Commanders and leaders
- Belisarius Peter John Troglita Bouzes? Al-Harith ibn Jabalah: Bleschames

Strength
- Unknown: 800 Persian cavalry

Casualties and losses
- Unknown: All defected

= Siege of Sisauranon (541) =

The siege of Sisauranon took place in 541 between Byzantine forces under Belisarius and the Sassanian garrison of the Sisauranon fortress under Bleschames.

The Romans employed several approaches, including stratagems and assaults. The garrison eventually surrendered and defected after the Byzantines received information about the fort being without supplies.

==Background==

In 541, the Byzantine emperor Justinian I sent Belisarius to launch a campaign in the East. The latter set out from Dara together with his Gothic forces and Ghassanid allies. They camped near Nisibis, trying to lure out the Persian garrison and defeat them in the field before beginning a regular siege, but this was unsuccessful as the Persian garrison under Nabedes performed a surprise raid and retreated to the fortified city.

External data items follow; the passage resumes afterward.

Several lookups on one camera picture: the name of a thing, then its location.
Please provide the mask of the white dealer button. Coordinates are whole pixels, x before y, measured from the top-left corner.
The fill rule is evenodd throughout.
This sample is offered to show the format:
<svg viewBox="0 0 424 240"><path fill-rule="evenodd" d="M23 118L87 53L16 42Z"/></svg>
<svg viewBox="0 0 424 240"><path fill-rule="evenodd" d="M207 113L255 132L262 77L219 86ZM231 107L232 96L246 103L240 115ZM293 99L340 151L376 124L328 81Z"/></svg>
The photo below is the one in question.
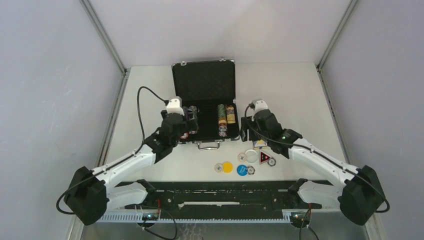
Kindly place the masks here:
<svg viewBox="0 0 424 240"><path fill-rule="evenodd" d="M259 153L254 149L248 149L244 154L248 163L255 163L259 159Z"/></svg>

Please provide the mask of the shrink-wrapped blue chip stack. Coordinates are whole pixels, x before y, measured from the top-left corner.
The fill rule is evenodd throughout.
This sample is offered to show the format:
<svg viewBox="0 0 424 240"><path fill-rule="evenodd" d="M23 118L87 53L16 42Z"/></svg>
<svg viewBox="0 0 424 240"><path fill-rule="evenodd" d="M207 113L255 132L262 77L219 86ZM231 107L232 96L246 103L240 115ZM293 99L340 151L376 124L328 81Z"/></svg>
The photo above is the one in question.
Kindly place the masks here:
<svg viewBox="0 0 424 240"><path fill-rule="evenodd" d="M190 134L190 125L189 125L189 109L188 109L188 107L186 107L186 106L183 106L182 107L182 110L183 110L183 113L184 113L184 115L183 115L183 122L185 123L185 127L184 127L184 133L189 133Z"/></svg>

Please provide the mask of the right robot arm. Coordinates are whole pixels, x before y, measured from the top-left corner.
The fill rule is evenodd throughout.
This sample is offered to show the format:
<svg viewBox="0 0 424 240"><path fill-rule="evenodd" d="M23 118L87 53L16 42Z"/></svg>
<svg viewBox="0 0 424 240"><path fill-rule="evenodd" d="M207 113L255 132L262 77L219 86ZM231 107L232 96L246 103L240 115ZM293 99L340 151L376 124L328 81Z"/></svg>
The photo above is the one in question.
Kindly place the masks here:
<svg viewBox="0 0 424 240"><path fill-rule="evenodd" d="M375 213L391 209L376 171L340 161L308 142L300 133L283 128L269 109L241 118L242 141L253 137L263 140L270 149L285 158L300 163L323 177L329 184L299 179L289 194L295 208L319 204L339 209L352 223L363 226Z"/></svg>

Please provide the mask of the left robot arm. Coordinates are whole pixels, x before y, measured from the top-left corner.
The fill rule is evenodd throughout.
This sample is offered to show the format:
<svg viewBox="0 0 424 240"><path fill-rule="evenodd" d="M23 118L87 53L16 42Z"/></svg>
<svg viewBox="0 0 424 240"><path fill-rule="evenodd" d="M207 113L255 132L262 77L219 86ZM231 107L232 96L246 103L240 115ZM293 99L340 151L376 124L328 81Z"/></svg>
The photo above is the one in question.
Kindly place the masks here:
<svg viewBox="0 0 424 240"><path fill-rule="evenodd" d="M167 157L185 133L196 129L195 118L166 114L161 126L144 140L140 149L100 167L79 168L63 195L64 203L86 226L109 210L135 204L145 209L153 207L157 196L147 181L137 180L129 185L120 185L121 182Z"/></svg>

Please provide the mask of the red triangular card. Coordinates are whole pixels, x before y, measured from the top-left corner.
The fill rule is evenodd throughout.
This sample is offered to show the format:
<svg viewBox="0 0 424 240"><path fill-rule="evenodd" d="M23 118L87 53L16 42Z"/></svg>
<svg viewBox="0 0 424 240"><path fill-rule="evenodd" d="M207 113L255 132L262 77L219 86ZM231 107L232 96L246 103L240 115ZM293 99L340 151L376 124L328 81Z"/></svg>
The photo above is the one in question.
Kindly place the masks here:
<svg viewBox="0 0 424 240"><path fill-rule="evenodd" d="M267 163L272 158L273 158L272 156L270 156L268 153L266 153L262 150L259 152L259 163L260 164Z"/></svg>

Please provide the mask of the yellow round button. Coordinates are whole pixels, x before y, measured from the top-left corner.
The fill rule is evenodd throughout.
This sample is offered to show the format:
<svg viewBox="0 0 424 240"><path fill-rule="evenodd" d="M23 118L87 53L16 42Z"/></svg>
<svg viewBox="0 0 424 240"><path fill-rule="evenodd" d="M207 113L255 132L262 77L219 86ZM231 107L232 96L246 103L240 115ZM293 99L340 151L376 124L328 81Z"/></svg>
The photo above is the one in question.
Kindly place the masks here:
<svg viewBox="0 0 424 240"><path fill-rule="evenodd" d="M224 173L231 173L233 171L233 168L234 167L233 167L233 164L231 162L226 161L226 162L222 163L222 171Z"/></svg>

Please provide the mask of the red five poker chip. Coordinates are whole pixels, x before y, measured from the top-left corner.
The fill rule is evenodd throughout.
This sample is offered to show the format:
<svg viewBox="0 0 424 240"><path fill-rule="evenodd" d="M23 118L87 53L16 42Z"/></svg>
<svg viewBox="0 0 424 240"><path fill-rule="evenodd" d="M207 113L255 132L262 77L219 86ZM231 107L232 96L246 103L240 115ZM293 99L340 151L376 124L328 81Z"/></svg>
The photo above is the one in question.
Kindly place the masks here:
<svg viewBox="0 0 424 240"><path fill-rule="evenodd" d="M189 137L189 133L188 132L185 132L181 137L180 137L180 139L181 140L185 140L185 139L187 139Z"/></svg>

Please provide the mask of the yellow chip stack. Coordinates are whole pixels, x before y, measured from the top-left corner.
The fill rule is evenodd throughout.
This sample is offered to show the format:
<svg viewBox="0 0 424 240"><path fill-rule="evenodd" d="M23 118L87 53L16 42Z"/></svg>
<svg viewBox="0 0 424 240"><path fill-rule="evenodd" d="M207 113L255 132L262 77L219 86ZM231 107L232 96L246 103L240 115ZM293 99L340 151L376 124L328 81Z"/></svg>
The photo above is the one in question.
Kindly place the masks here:
<svg viewBox="0 0 424 240"><path fill-rule="evenodd" d="M233 105L226 105L225 107L226 111L226 120L228 124L235 124L236 123L236 115L235 115L235 108Z"/></svg>

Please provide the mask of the playing card deck box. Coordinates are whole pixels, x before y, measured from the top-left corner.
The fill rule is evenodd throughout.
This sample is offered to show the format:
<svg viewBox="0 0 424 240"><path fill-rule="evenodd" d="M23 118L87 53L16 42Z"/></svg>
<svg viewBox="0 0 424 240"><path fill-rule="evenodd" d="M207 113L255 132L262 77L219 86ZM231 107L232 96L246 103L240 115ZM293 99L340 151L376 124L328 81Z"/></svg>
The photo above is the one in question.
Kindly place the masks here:
<svg viewBox="0 0 424 240"><path fill-rule="evenodd" d="M262 149L268 146L268 144L264 140L255 140L252 142L252 145L254 149Z"/></svg>

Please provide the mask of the blue round button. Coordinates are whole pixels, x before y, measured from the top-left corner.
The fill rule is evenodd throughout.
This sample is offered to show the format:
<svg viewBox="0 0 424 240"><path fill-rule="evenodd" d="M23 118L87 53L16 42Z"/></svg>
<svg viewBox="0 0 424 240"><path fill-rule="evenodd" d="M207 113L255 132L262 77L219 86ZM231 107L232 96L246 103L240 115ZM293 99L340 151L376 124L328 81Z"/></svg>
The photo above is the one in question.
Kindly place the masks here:
<svg viewBox="0 0 424 240"><path fill-rule="evenodd" d="M247 166L244 164L240 164L237 168L236 168L236 172L239 176L246 176L248 174L248 170L247 170Z"/></svg>

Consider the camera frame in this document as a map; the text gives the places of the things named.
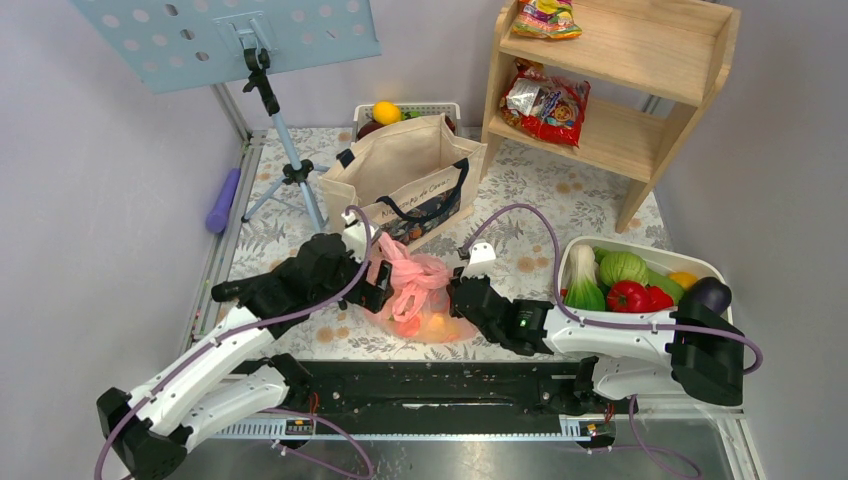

Belisarius gave up, and instead commenced a siege against Sisauranon, a nearby frontier fortress. Sisauranon was held by a garrison consisting of 800 Persian cavalrymen.

==Siege==

A Roman assault against the fort was defeated with heavy losses, and the attackers were only saved by a well-directed charge by Ostrogothic cavalrymen. As a result, Belisarius decided to institute a blockade by investing the fort, and in order to secure his besieging forces, he dispatched the Ghassanid Arabs under Al-Harith ibn Jabalah to raid the region across the Tigris river. (Note: According to Procopius (92.19.12), "the Saracens are by nature unable to storm a wall, but the cleverest of all men at plundering.".) Apparently, he did not trust the Arab king, and sent 1,200 Roman regulars, mostly his own hypaspistai, to accompany the raiding part. The raiders received information from a captured Persian that Sisauranon has little or no supplies. With this information, Belisarius gained the upper hand in the subsequent negotiation with the Persian garrison. They reached a settlement as the Persians went over to the Byzantine side and were immediately shipped off to Italy to fight alongside the Byzantine army in the ongoing Gothic War.

The sweltering heat of Mesopotamia caused serious illness in the Roman camp, which forced Belisarius to halt the campaign. The sick were transported back home in carts. The raiding party failed to return or give any information on their movements. Procopius alleged that the Arabs wanted to keep all the booty.

==Aftermath==
The defected Persian garrison went on to take part in the Gothic War. They participated in the Siege of Verona and the Battle of Faventia. Among them was one Artabazes, whose men took over the city gate in Verona and participated in single combat in Faventina.